Two condensers of capacity 2uF and 8uF are each charged to a potential of 1000V and connected with their unlike plates together The loss in energy.
Answers
Given : Two condensers of capacity 2μF and 8μF are each charged to a potential of 1000 volts and connected with their unlike plates together.
To find : The loss in energy.
solution : charge on first condenser, Q₁ = C₁V
= 2 × 10^-6 × 1000 = 2 × 10¯³ Coulombs
charge on 2nd condenser, Q₂ = C₂V
= 8 × 10^-6 × 1000 = 8 × 10¯³ Coulombs
both condensers are connected with their unlike plates together. means, negative plate of first condenser is connected with positive plate of 2nd plate.

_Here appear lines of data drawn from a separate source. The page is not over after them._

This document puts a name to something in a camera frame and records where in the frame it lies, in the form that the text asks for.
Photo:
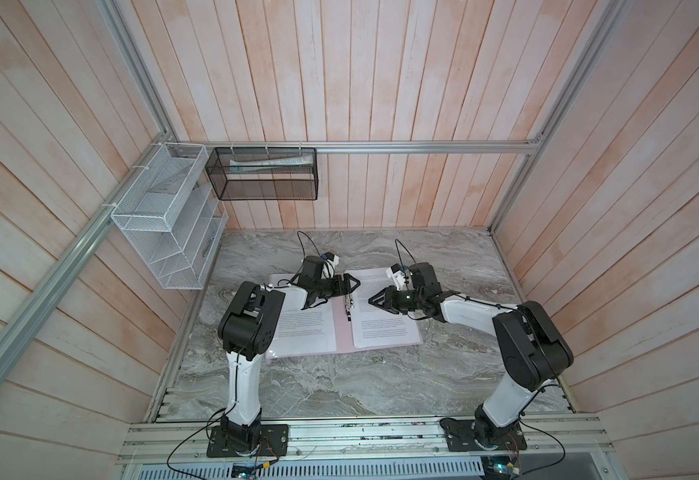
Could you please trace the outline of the metal folder clip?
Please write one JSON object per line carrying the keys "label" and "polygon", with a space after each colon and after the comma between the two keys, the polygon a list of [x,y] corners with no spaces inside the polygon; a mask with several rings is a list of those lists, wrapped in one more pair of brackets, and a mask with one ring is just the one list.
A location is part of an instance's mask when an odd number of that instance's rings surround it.
{"label": "metal folder clip", "polygon": [[349,322],[353,321],[353,296],[347,294],[343,297],[345,316]]}

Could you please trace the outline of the printed paper sheet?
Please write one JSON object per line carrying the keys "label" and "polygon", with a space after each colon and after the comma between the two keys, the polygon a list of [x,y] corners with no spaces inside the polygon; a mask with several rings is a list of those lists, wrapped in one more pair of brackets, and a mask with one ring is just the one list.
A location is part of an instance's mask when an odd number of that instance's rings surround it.
{"label": "printed paper sheet", "polygon": [[385,268],[348,270],[361,284],[353,291],[351,328],[356,350],[373,350],[399,346],[421,345],[417,324],[406,315],[390,314],[369,304],[371,297],[391,286],[397,290]]}
{"label": "printed paper sheet", "polygon": [[330,303],[305,308],[307,292],[289,283],[287,274],[272,274],[269,285],[285,294],[267,359],[333,354],[337,343]]}

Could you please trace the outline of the pink file folder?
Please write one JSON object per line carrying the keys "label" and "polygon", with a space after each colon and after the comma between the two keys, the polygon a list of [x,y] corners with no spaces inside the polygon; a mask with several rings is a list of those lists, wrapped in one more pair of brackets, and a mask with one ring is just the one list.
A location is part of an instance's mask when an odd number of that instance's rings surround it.
{"label": "pink file folder", "polygon": [[333,311],[337,352],[333,354],[349,354],[369,350],[356,350],[353,345],[353,328],[345,316],[343,296],[333,297],[329,302]]}

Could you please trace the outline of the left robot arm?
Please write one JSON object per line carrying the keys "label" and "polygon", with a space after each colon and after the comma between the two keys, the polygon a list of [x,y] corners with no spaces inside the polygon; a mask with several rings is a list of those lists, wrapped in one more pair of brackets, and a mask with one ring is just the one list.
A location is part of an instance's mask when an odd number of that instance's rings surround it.
{"label": "left robot arm", "polygon": [[229,392],[221,416],[206,424],[209,458],[285,456],[289,426],[261,420],[261,365],[281,314],[323,306],[361,286],[361,280],[349,273],[336,274],[336,264],[330,253],[306,256],[291,278],[267,285],[240,284],[217,328],[228,361]]}

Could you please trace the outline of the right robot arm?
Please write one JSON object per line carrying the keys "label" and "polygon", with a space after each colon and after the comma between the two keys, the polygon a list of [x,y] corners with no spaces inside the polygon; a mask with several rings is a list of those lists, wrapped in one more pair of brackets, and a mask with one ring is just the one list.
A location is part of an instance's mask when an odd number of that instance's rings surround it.
{"label": "right robot arm", "polygon": [[561,332],[541,304],[501,304],[445,290],[427,262],[387,269],[393,280],[369,298],[369,305],[411,320],[457,324],[495,336],[505,376],[493,394],[475,410],[467,426],[471,445],[483,450],[503,447],[517,438],[519,419],[543,388],[575,362]]}

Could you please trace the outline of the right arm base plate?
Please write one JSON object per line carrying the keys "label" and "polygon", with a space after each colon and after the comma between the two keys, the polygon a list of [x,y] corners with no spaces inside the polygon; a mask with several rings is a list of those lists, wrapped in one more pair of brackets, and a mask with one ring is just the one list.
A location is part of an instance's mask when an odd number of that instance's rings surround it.
{"label": "right arm base plate", "polygon": [[487,420],[456,420],[445,417],[439,420],[439,427],[445,434],[449,452],[527,450],[525,434],[521,431],[519,422],[495,427]]}

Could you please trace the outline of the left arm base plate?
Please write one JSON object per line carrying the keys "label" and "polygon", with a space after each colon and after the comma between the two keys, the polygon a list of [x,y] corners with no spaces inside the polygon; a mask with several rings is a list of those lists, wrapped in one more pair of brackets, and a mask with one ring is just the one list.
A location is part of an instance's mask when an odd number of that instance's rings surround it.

from conservation of charge,
(C₁ + C₂)v' = Q₂ - Q₁
⇒(2 + 8) × 10^-6 v' = (8 - 2) × 10^-3
⇒10^-5 v' = 6 × 10^-3
⇒v' = 600 volts.
the loss in energy = final energy - initial energy
= 1/2 × (C₁ + C₂)v'² - 1/2 C₁V² - 1/2 C₂V²
= 1/2 × (2 + 8) × 10^-6 × (600)² - 1/2 × 2 × 10^-6 × 10^6 - 1/2 × 8 × 10^-6 × 10^6
= 5 × 10^-6 × 36 × 10⁴ - 1 - 4
= 180 × 10^-2 - 5
= 1.80 - 5
= -3.20
Therefore loss in energy is 3.2 J